How I Helped My Younger Sister Through Her First Breakup

Helping a loved one through a breakup is almost as bad as going through it yourself. In fact, in some cases, it's worse.

Since there's nothing you can really do to take away the pain, it's all about listening and being there however you can. When my sister recently called it quits with her girlfriend of nearly four years, I learned firsthand how to best help her.

Scroll down for some tips!

We Talked About It. A Lot.

Each person will process a breakup differently. Some will want to talk about it extensively, others might shut down completely and some people might fall somewhere in the middle. In my sister's case, since the breakup was sudden and unexpected, we started by talking things through. A lot. We went over the specifics of the breakup, what preceded it and what she was feeling. Even though talking about it was daunting and occasionally painful, I could tell it was helping.

In my sister's case, the breakup didn't occur because of some big fight or infidelity. Instead, it happened because she and her girlfriend both just finished college and are embarking on very different post-grad lives on opposite sides of the globe. In some ways this made things harder (no blowout fight or cheating means it's hard to find a reason to be mad at someone) but it helped, too. It meant that things were ending on relatively good terms, and even if the relationship was over for now, there was at least a glimmer of hope for the future.

We talked about that quite a bit, and it definitely made things sting less. Eventually, though still painful, my sister came to realize that the split was actually for the best.

Sisters Embracing on a Beach
(via Unsplash)


But I Was Very Careful With What I Said

Since, as a mentioned, the relationship ended pretty amicably, I was careful not to say anything disparaging or critical of my sister's now-ex. This is someone she loved (and still does), and I care about her, too. That's why I wasn't about to start saying unkind things.

While this can be tempting to do when someone you love or care about is going through a breakup, it's important to hold your tongue. You never know when or how that couple's relationship might evolve, and it's always really awkward to be the person who criticized someone's ex, only to have them get back together at some point. Generally speaking, I knew that putting my sister's girlfriend down wasn't actually going to make her feel better. Instead, I listened and offered constructive advice.
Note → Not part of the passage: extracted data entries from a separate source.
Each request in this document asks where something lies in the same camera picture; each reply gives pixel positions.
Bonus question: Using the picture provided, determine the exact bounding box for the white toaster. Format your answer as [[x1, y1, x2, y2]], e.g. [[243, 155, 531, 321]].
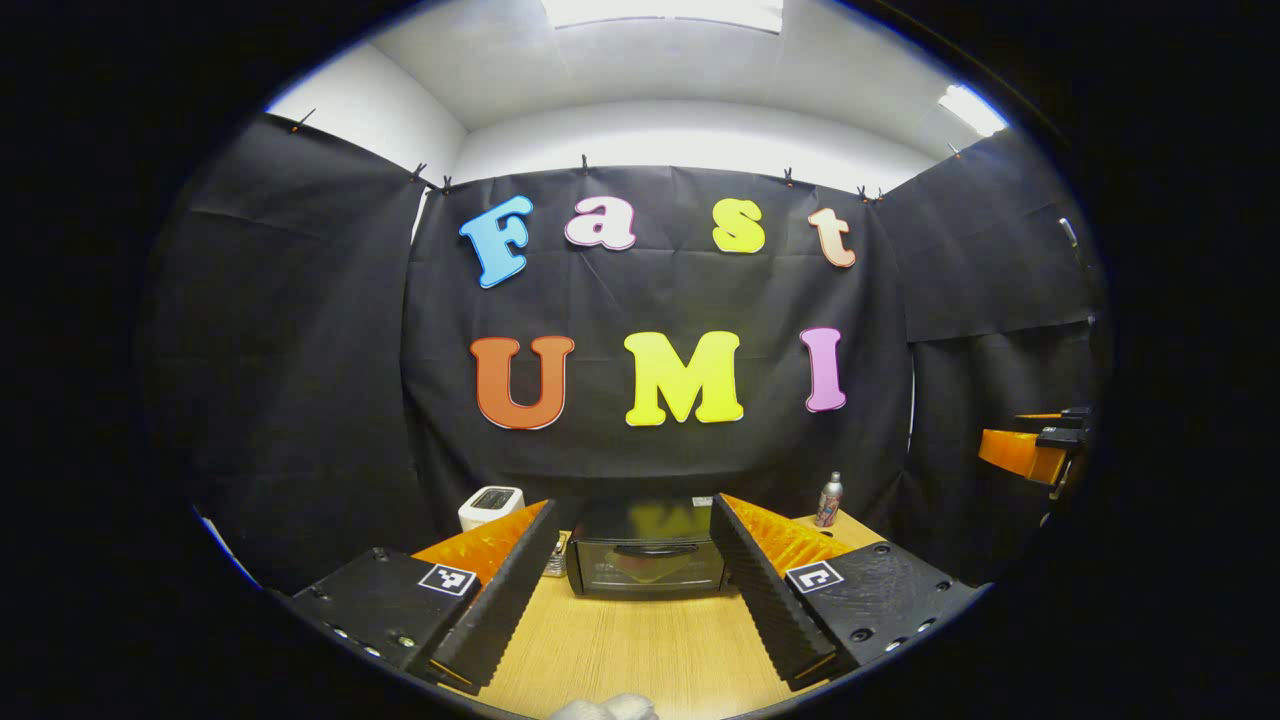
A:
[[458, 486, 526, 533]]

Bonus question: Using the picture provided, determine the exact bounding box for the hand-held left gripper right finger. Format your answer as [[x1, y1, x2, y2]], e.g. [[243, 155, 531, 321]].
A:
[[708, 492, 986, 693]]

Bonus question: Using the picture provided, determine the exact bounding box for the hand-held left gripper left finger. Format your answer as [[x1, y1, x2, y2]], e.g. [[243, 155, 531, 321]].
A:
[[290, 498, 563, 696]]

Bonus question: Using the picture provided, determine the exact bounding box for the black electric oven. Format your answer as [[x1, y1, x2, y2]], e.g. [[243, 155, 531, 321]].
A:
[[565, 497, 731, 601]]

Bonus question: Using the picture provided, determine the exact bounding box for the small ceiling light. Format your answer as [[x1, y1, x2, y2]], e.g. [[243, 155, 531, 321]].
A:
[[938, 84, 1009, 138]]

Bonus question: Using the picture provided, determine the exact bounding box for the large ceiling light panel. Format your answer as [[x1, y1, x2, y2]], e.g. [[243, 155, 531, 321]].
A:
[[540, 0, 786, 34]]

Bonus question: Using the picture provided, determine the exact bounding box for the black backdrop cloth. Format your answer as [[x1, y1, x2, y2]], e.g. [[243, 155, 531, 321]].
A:
[[145, 112, 1111, 591]]

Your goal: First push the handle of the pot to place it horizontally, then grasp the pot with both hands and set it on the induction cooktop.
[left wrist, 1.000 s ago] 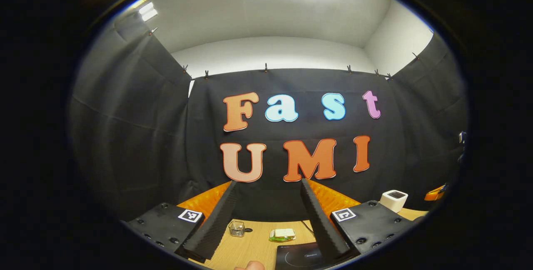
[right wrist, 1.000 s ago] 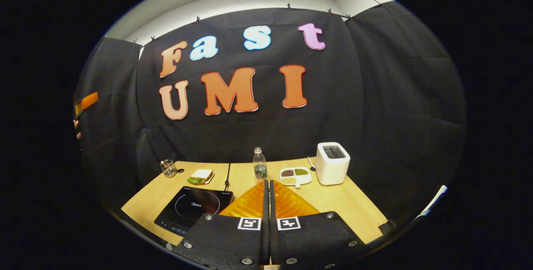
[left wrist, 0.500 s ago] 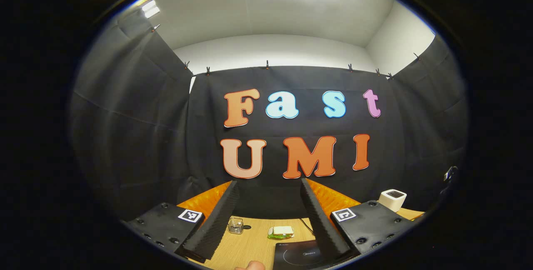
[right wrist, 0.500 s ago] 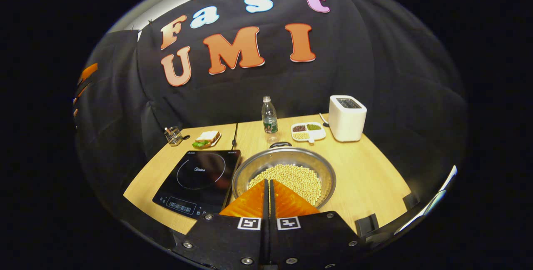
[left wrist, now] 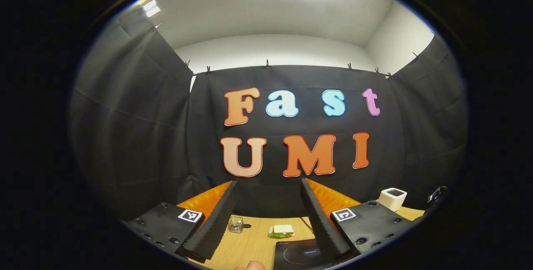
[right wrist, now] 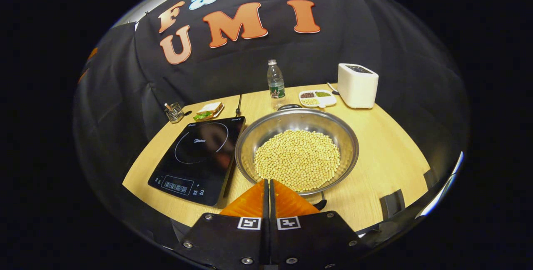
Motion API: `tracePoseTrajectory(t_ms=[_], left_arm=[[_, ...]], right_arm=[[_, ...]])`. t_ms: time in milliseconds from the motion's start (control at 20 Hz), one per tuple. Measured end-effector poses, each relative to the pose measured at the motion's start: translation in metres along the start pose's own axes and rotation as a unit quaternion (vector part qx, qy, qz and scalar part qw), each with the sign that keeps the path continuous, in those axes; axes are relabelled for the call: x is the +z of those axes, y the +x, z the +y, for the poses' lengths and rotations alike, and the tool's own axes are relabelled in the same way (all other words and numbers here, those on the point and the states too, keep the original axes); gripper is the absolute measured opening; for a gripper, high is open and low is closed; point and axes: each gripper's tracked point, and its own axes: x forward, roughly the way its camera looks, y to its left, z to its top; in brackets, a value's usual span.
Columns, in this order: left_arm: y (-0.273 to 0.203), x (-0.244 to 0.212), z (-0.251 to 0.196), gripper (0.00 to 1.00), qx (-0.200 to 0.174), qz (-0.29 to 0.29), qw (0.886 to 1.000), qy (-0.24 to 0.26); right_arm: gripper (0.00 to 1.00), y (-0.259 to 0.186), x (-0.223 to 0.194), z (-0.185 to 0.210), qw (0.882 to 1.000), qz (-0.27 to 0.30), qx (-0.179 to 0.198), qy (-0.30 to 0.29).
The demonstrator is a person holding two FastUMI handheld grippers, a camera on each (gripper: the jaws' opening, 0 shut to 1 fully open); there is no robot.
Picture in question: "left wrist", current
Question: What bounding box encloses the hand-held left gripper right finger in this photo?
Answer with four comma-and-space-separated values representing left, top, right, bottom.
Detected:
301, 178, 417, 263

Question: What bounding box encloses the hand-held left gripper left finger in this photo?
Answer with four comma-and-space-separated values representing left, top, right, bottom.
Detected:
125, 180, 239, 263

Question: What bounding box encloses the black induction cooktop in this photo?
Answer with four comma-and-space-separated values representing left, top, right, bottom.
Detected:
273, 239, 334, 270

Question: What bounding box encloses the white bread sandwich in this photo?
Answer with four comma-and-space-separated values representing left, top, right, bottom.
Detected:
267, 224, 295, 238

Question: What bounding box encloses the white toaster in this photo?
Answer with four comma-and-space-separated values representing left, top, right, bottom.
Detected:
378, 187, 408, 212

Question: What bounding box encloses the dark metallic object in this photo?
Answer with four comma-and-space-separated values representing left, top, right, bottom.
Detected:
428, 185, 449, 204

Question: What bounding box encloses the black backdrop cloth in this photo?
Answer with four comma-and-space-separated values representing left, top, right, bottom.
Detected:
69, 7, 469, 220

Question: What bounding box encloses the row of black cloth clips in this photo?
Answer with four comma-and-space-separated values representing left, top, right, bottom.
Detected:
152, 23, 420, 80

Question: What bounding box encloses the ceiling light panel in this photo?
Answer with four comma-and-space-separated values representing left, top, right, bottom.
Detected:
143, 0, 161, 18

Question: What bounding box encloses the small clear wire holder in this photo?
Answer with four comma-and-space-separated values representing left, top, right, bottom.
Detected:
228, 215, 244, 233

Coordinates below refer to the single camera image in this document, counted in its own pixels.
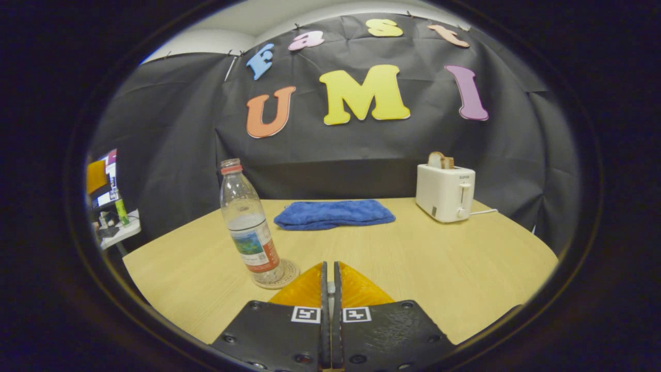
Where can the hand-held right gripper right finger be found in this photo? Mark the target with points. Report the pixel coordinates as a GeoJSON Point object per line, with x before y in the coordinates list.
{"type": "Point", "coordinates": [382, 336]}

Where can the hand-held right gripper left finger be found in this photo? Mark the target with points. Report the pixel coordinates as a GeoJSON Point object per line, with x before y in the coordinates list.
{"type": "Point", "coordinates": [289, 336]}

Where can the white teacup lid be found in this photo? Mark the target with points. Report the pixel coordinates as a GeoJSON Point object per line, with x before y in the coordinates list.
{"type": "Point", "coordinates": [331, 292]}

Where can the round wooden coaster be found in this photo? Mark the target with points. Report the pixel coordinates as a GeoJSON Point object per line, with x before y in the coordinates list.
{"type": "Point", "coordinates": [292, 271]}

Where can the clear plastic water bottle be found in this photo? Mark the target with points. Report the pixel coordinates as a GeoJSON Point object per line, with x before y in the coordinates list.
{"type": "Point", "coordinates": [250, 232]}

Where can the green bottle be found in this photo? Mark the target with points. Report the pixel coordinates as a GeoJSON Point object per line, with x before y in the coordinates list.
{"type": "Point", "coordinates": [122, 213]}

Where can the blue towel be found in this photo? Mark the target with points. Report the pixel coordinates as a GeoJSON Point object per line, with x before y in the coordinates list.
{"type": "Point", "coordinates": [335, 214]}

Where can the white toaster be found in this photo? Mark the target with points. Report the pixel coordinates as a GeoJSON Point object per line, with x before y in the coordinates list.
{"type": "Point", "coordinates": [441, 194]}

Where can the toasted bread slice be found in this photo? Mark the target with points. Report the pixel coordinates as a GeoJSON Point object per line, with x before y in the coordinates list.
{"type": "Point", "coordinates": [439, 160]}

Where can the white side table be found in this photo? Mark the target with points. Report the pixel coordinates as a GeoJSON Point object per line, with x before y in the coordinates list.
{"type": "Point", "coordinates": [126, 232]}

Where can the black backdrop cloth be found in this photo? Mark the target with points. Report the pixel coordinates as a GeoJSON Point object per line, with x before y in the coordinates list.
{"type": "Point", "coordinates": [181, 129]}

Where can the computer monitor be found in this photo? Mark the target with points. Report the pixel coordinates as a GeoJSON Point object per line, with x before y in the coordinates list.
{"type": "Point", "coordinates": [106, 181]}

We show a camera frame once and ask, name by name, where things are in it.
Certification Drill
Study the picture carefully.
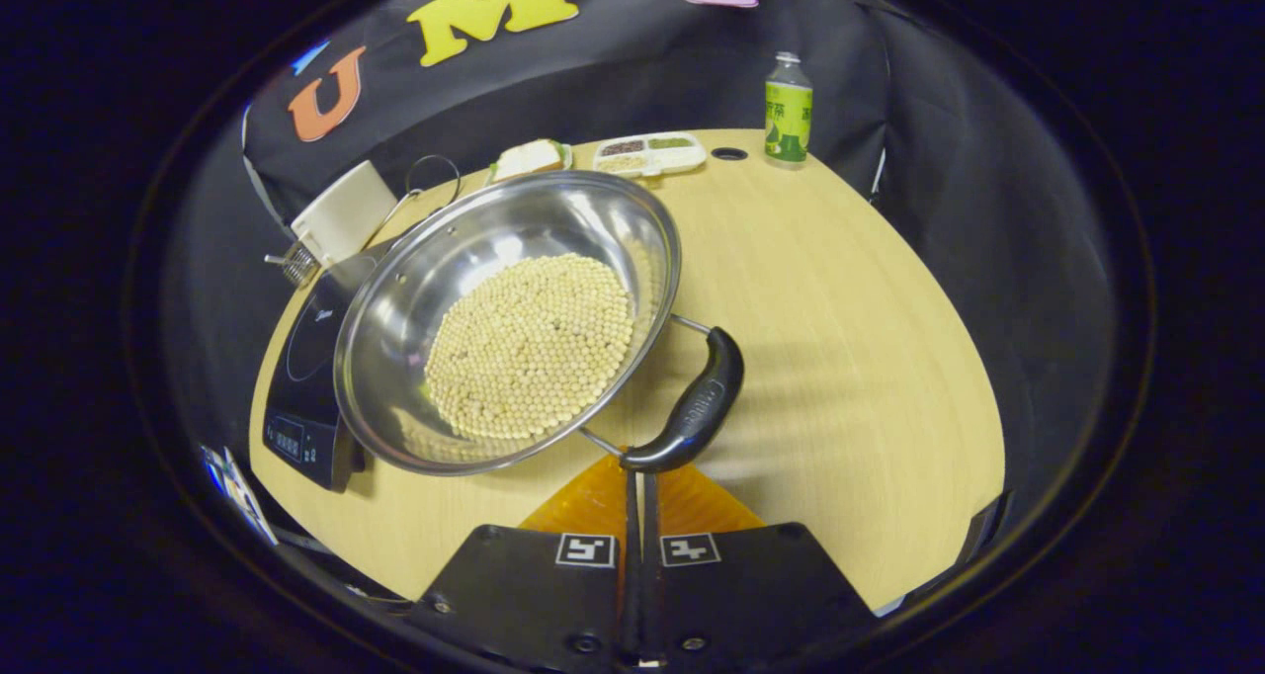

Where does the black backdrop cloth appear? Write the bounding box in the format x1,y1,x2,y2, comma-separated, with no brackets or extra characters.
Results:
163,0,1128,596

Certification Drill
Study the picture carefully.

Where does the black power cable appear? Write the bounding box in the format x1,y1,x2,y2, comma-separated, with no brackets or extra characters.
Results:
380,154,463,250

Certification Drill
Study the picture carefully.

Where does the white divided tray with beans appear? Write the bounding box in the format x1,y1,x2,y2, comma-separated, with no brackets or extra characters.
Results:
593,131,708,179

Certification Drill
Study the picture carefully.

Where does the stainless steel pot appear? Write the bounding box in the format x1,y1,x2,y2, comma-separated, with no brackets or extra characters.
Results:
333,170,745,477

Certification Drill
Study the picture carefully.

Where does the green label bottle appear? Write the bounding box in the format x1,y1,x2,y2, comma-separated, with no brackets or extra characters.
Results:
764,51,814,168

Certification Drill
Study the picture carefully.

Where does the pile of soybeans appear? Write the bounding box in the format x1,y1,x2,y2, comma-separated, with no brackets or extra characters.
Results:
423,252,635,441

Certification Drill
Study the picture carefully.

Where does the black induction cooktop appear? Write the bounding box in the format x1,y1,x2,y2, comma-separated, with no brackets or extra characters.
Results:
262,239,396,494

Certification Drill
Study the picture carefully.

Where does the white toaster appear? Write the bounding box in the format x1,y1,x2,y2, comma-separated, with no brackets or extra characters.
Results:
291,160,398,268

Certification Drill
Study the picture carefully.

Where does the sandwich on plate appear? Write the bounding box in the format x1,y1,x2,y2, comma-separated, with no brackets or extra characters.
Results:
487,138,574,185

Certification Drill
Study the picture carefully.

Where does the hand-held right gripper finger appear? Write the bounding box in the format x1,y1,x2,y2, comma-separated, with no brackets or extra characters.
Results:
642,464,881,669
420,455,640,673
And Then I Gave Her Some Space

While the first few hours after the breakup consisted of plenty of talking, the following days she was considerably less chatty. It's clear she was absorbing and coming to terms with what happened, and I wanted to give her the space to do that. I still made myself available and let her know I could talk at any time, but it was clear that at least part of this healing process would—and should—be a solo journey.

Girl Resting on a Couch
(via Unsplash)


Distractions Were Key

Too much time alone with your own thoughts is never good, especially in the midst of a breakup. That's why, after my sister had some time to process and come to terms with what happened, I kept the distractions coming. This included everything from trips to run mindless errands just to get her out of the house, to a sisters-only lunch at one of her favorite restaurants.

Over the course of our time together, she brought up the breakup sparingly, but this time it seemed more cathartic and less painful. Again, I listened and offered useful advice when I could. It really helped her to hear that this isn't necessarily the end of her relationship or friendship with her girlfriend, but at the same time, that this is a chance for her to start fresh in a new city with a new job. I have a feeling there might be some more breakup-focused conversations to come, and I plan to be at the ready if, and when my sister needs me.